1990. One morning when it was still dark out, I taxied out in the trusty Saab 340 at Sioux City IA. Our maintenance base was there so the airplanes usually had some sort of inspection process going on overnight. We taxi to the end of the runway, get cleared for takeoff and away we go. All is normal until 400' when the copilot turns on the bleed valves. Suddenly the whole cockpit is filled with some kind of smoke. Thick it was, making the panel instantly hard to see. And the stuff was nasty! Made your eyes burn and water, further messing with your vision. Plus, it made breathing very hard. Every breath was like breathing some toxic substances. It burned. Now in training, when the instructor says "Smoke in the cockpit!" you calmly put on your mask and goggles and run the smoke in cabin checklist. Not us. First thing we did was undo what we had just done, i.e., we turned off the bleeds. Now it wasn't getting better but at least it wasn't getting worse. We both knew that 1/4 mile behind us was a runway we really wanted to get back to, so I said "You run the climb, in-range and landing checklists, I'll talk to ATC," which he promptly started doing. I called the tower, said we had smoke in the cockpit and were returning immediately.  I leveled at 1500' and banked right around into a downwind leg. As the copilot began the before landing checklist I called for landing gear and flaps when he got to them, and abeam the threshold I pulled a lot of power off and made a descending turn to the runway. We rolled out on short final and, wow! The fire trucks were already there! Who called them out, I wondered. We landed, stopped on the runway, and the fire trucks began shining spotlights on us. I asked them on the radio if they could see anything and they said no, it looks fine. So I taxied to the gate. Maintenance was there and indicated to keep the right engine running while the passengers got off. Then the mechanic supervisor came up and said sorry, we did an engine wash last night and forgot to run the engines afterward. So what we got was all this toxic engine wash, compressed and heated and sprayed into the cockpit in a misty gas form. As we ran the engines on the run-up pad I was making clear in no uncertain terms how unhappy we were. But, it could have been worse, so looking back it really wasn't that big a deal. The whole thing only lasted a few minutes.

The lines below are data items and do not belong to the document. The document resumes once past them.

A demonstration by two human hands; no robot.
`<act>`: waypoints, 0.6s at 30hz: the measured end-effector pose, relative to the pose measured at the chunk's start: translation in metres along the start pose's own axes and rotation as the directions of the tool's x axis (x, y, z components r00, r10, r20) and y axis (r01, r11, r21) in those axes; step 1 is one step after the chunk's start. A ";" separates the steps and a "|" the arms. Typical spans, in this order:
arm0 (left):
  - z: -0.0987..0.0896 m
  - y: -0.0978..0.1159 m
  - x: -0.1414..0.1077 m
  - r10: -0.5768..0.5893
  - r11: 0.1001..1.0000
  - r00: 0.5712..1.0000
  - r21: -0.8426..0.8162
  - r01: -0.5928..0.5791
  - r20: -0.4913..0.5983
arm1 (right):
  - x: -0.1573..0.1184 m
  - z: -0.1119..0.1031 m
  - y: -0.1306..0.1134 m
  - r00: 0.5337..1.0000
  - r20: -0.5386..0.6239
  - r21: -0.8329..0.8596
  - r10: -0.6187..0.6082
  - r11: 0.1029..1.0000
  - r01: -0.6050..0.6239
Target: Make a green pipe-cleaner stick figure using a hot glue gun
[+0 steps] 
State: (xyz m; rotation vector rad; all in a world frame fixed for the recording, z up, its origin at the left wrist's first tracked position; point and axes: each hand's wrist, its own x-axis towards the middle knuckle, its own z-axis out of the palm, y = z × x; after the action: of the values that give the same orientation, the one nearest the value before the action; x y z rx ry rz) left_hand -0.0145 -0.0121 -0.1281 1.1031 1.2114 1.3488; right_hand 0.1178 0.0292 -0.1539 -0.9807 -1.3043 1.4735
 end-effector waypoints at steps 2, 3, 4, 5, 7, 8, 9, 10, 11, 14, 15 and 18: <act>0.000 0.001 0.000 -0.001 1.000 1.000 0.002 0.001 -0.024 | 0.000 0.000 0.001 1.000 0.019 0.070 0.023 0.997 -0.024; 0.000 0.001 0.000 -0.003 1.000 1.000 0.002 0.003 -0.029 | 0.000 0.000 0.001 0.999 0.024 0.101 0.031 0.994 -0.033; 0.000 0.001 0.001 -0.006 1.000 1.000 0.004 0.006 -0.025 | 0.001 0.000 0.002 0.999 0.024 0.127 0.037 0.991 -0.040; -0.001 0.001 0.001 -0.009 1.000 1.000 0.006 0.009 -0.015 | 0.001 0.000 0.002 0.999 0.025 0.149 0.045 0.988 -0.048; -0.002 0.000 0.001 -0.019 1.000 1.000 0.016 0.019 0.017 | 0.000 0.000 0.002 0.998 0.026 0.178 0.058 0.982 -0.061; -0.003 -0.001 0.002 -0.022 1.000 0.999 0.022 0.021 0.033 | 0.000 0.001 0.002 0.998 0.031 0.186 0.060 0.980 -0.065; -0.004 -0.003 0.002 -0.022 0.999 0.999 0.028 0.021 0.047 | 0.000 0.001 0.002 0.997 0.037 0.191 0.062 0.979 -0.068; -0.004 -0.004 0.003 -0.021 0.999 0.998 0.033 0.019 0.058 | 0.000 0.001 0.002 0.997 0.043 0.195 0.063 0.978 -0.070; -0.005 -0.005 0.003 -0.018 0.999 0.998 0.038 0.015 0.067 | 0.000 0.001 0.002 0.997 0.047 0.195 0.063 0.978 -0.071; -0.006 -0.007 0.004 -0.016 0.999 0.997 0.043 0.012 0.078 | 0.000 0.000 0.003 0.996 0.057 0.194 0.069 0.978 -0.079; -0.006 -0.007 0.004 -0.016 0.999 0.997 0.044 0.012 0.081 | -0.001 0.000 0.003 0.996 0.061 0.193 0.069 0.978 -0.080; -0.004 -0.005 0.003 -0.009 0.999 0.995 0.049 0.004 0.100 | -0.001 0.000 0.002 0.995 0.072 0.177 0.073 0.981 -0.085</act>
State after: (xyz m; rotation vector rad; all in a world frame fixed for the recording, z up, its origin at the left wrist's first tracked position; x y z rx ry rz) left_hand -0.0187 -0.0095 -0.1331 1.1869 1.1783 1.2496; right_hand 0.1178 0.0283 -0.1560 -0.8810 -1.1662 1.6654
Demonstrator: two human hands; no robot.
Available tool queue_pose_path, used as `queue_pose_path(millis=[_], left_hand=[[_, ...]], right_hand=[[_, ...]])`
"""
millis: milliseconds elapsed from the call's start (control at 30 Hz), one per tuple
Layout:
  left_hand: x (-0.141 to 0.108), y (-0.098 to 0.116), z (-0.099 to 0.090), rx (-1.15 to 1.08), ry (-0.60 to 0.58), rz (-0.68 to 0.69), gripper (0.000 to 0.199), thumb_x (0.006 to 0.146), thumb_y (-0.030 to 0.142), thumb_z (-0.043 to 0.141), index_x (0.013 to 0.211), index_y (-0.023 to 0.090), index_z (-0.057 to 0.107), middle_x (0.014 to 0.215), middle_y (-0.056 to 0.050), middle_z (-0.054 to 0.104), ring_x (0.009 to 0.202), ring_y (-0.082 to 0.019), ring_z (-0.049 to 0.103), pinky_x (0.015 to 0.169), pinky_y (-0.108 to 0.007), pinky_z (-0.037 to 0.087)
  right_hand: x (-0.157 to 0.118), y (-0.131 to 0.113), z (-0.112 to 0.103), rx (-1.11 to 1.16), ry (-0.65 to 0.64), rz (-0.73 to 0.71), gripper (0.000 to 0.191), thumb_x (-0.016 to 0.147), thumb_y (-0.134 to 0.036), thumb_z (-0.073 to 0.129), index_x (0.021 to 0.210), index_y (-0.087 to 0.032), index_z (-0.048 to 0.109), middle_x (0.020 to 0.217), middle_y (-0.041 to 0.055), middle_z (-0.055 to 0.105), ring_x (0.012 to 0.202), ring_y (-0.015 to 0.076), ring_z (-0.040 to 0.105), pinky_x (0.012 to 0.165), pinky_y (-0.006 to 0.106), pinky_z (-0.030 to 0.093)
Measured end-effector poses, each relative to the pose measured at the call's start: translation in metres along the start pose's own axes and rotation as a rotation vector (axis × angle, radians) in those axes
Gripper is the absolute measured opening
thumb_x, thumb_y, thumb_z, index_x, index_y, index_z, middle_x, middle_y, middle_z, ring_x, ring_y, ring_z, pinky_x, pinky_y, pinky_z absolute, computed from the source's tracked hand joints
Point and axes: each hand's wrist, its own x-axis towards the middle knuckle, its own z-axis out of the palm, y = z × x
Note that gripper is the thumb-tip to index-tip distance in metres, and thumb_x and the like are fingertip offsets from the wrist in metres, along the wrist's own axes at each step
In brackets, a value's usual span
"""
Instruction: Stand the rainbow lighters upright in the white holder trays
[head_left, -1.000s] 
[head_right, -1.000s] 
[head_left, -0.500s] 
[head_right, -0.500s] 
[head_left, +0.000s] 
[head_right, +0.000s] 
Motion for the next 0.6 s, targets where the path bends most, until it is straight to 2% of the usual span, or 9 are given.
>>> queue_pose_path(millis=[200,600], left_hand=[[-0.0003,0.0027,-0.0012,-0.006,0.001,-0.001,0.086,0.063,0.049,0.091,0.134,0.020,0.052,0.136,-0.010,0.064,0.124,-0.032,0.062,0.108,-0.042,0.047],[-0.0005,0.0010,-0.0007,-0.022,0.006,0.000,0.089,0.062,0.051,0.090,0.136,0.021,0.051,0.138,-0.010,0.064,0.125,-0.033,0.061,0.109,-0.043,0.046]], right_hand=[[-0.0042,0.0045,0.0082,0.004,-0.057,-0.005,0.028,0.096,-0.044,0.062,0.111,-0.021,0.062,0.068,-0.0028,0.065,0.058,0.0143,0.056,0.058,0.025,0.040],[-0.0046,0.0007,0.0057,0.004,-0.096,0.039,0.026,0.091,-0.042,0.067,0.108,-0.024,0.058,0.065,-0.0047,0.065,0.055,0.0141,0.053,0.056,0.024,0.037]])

I had a couple of other things happen, but nothing too bad. Flew to Mt Vernon IL one afternoon and the landing gear in our KingAir wouldn't extend. Another day we had an engine lose oil pressure in the KingAir so we had to shut it down. Had a trim malfunction that tried to put us into the ground, also in a KingAir. Had water in the elevator freeze up on one night flight (yep, KingAir), caused a very unbalanced control that caused a tremendous flutter in the controls. I'll talk about those later in another chapter. Honestly, looking back on my career, it was pretty boring with just a few abnormal situations. It's probably been more exciting for you in your Volvo. I mean, I never had an airplane strand me in a bad neighborhood.